The Council of Chief Medical Officers of Health (CCMOH) is recommending that Canadians who need support with a nicotine addiction speak to a healthcare provider and seek out proven cessation therapies, such as medication or approved nicotine replacement therapies.

The council released the statement during National Non-Smoking Week, emphasizing that smoking continues to pose a significant risk to the health of Canadians. More than 45,000 people die from smoking-related causes each year.

Governments should address increase in nicotine vaping

It also is concerned by the substantial rise of nicotine vaping among Canadian youth and recommends that federal, provincial/territorial and municipal governments address this rapidly emerging public health threat.

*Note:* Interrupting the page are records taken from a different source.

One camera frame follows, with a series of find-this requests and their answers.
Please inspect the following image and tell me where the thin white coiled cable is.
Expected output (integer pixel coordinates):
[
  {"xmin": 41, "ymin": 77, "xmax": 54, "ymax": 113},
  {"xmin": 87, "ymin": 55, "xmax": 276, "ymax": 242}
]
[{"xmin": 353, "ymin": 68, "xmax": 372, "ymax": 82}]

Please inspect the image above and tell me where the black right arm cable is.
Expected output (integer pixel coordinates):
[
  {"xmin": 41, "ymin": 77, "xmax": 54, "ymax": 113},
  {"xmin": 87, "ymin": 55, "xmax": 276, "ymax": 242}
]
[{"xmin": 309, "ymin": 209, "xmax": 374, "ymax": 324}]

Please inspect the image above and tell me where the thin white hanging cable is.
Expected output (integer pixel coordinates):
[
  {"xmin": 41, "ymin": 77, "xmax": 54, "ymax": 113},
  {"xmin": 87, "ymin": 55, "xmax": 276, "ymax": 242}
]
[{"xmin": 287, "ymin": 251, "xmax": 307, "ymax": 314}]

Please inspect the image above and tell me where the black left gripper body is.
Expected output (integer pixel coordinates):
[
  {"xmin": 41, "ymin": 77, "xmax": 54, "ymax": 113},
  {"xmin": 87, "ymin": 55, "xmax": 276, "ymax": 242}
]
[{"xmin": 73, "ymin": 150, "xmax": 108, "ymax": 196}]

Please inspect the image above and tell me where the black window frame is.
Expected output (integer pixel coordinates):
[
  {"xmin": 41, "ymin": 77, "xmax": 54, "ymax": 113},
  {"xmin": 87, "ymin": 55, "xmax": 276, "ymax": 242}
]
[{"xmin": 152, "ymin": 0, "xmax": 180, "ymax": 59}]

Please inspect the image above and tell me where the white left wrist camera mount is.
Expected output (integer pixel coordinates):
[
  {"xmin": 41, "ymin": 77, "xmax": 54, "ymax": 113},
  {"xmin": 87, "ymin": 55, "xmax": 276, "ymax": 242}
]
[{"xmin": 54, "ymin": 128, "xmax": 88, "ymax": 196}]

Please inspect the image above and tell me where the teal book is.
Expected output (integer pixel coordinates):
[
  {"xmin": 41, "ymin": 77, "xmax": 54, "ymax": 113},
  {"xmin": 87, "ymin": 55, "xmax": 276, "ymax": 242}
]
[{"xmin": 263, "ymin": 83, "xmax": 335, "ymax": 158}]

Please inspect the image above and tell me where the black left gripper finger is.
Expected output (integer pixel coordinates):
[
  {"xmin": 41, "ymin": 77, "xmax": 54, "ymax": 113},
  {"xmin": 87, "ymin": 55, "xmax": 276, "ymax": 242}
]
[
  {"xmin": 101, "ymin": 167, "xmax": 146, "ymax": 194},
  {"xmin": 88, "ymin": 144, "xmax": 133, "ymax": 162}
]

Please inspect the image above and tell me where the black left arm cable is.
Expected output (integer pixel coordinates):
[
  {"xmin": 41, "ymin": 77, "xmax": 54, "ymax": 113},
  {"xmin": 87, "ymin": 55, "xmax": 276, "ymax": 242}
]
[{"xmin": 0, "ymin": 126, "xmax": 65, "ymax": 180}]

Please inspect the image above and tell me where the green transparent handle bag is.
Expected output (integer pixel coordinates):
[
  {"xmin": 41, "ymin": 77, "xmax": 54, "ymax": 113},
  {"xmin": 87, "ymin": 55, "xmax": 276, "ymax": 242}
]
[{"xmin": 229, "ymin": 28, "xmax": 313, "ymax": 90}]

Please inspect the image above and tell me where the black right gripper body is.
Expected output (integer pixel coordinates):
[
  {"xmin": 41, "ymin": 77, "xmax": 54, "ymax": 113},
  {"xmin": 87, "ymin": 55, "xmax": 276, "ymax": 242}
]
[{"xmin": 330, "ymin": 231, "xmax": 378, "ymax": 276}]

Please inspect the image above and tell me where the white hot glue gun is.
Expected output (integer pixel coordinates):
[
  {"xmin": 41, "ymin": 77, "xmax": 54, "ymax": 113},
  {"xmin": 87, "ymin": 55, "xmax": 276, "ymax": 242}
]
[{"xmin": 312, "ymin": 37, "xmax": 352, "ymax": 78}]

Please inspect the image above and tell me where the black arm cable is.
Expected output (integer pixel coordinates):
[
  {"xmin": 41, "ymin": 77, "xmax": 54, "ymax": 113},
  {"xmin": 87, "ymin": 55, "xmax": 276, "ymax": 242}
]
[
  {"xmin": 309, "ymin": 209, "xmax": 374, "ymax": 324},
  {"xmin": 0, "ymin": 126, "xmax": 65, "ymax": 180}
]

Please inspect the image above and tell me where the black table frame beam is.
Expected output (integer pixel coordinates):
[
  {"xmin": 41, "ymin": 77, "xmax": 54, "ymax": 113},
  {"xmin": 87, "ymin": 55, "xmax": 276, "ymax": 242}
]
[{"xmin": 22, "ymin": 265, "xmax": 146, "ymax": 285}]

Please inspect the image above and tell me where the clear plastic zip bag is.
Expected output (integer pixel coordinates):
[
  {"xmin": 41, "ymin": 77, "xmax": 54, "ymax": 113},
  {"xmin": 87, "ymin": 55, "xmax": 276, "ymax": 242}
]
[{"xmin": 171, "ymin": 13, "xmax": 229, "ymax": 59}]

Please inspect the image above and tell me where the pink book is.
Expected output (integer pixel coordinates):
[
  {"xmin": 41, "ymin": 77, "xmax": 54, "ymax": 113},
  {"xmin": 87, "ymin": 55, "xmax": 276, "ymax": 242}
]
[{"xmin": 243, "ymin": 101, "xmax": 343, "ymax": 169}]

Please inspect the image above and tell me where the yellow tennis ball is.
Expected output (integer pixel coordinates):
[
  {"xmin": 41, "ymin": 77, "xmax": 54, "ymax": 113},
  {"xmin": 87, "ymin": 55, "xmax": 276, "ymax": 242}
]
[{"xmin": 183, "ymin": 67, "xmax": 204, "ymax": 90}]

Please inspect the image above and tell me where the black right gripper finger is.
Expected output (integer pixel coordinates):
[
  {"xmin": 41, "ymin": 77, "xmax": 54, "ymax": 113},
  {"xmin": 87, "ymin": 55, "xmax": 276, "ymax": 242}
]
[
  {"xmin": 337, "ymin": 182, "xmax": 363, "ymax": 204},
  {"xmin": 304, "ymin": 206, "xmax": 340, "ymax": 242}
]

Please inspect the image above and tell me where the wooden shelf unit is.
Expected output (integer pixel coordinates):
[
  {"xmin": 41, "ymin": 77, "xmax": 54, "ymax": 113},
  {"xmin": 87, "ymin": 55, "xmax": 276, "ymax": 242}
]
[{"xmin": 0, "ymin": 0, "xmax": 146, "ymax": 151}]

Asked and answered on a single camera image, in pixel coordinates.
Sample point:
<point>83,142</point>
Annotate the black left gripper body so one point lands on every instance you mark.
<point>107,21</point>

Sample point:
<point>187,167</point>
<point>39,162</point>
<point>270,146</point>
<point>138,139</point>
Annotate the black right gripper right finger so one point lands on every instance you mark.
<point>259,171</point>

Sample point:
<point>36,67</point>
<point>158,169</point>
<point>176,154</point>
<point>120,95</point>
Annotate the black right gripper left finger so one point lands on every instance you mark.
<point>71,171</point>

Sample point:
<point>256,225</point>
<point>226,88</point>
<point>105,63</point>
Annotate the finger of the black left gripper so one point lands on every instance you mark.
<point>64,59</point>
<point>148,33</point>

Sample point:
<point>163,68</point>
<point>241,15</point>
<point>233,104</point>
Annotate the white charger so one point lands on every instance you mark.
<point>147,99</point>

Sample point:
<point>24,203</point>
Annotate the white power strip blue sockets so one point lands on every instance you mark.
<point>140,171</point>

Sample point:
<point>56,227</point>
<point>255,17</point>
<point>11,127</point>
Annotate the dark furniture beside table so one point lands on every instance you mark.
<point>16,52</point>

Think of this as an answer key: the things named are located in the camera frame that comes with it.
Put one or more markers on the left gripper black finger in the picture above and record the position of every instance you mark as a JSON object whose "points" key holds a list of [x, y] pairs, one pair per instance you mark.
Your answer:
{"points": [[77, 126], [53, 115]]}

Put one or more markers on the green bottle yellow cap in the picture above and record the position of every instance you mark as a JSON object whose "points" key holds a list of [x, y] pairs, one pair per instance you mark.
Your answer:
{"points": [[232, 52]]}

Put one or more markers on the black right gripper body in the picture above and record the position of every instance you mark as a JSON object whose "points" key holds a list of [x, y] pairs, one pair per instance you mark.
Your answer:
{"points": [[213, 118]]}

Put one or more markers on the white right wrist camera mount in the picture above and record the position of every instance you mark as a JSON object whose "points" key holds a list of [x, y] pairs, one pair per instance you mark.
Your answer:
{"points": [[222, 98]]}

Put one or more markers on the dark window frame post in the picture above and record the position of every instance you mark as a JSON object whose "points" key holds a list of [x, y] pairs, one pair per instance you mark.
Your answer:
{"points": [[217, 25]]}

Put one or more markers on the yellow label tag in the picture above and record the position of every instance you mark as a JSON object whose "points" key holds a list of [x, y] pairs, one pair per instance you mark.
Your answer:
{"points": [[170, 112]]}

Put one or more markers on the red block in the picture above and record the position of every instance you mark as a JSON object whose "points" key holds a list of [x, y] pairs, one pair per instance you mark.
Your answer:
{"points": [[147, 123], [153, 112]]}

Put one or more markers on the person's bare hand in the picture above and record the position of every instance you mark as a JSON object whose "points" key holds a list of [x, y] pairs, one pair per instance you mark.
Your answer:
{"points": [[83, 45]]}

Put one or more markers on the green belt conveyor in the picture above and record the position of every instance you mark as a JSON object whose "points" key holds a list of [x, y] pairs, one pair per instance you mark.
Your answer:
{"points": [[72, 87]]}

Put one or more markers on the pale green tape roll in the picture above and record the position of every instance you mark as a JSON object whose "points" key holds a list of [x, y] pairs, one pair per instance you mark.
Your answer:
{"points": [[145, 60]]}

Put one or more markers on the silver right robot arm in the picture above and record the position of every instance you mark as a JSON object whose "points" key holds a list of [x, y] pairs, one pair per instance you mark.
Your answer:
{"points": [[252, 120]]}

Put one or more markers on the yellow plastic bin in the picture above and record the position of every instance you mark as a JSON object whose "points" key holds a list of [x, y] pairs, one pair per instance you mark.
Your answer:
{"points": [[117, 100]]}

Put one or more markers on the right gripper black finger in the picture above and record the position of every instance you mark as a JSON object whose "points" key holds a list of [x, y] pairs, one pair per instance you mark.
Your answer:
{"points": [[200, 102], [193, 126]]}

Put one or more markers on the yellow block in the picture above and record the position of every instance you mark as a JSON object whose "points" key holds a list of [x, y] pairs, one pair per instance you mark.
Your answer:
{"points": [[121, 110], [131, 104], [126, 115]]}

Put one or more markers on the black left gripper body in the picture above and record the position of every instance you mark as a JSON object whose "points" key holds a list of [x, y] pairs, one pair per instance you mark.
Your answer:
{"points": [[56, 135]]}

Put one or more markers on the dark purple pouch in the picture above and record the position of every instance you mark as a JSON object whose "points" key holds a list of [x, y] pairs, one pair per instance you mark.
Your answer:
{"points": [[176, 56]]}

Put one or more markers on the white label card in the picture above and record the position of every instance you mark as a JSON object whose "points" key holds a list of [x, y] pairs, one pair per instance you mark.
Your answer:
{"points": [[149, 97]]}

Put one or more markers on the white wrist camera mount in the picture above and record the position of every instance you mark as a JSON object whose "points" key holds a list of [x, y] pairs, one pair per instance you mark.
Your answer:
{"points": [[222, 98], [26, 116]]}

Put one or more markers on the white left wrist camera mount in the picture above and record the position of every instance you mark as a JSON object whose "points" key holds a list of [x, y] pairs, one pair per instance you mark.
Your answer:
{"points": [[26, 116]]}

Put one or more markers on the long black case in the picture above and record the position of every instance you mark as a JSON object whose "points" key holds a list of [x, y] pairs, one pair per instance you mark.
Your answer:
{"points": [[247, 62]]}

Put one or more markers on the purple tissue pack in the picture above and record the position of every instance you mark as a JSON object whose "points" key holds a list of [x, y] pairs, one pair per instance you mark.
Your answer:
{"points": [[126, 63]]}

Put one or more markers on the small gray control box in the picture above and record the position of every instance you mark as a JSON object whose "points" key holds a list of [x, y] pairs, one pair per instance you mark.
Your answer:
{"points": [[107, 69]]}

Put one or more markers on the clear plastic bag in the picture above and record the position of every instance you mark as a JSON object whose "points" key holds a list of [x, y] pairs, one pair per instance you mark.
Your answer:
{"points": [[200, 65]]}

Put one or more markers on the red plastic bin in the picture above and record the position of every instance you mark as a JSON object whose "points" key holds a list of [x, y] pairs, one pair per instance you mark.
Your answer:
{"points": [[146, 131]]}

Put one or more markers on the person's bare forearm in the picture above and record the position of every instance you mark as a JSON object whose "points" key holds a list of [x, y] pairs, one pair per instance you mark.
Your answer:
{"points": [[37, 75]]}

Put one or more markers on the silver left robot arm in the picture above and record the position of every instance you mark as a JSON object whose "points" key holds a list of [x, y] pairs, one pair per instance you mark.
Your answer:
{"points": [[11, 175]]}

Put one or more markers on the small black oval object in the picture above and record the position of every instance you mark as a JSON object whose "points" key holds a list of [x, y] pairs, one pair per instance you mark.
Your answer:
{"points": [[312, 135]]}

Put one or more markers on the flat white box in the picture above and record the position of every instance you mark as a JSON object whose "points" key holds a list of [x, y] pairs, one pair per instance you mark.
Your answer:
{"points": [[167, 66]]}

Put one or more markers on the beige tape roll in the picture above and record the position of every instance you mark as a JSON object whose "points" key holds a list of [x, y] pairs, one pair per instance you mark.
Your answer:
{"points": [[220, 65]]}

The overarching objectives of the recommendations are to protect young people from inducements to use vaping devices by regulating such devices as equivalent to tobacco products, and to encourage smokers who use vaping devices to use them solely to end or reduce their use of all nicotine-containing products.

Council makes several recommendations

Included in its recommendations to governments are to:

  • Ban all flavoured vaping products and then provide regulatory exemptions or market authorizations for a minimum set of flavours to support smokers who choose to use vaping to end or reduce their use of nicotine-containing products
  • Limit the nicotine content in vaping products
  • Consider making the age of 21 the minimum sales age for both tobacco and vaping products
  • Create requirements for age-verification of internet purchases of vaping products that are the same as those required for cannabis
  • Enhance surveillance and reporting of vaping product use and population health impacts
  • Research the effectiveness of vaping products in supporting smokers to end or reduce their use of all nicotine-containing products.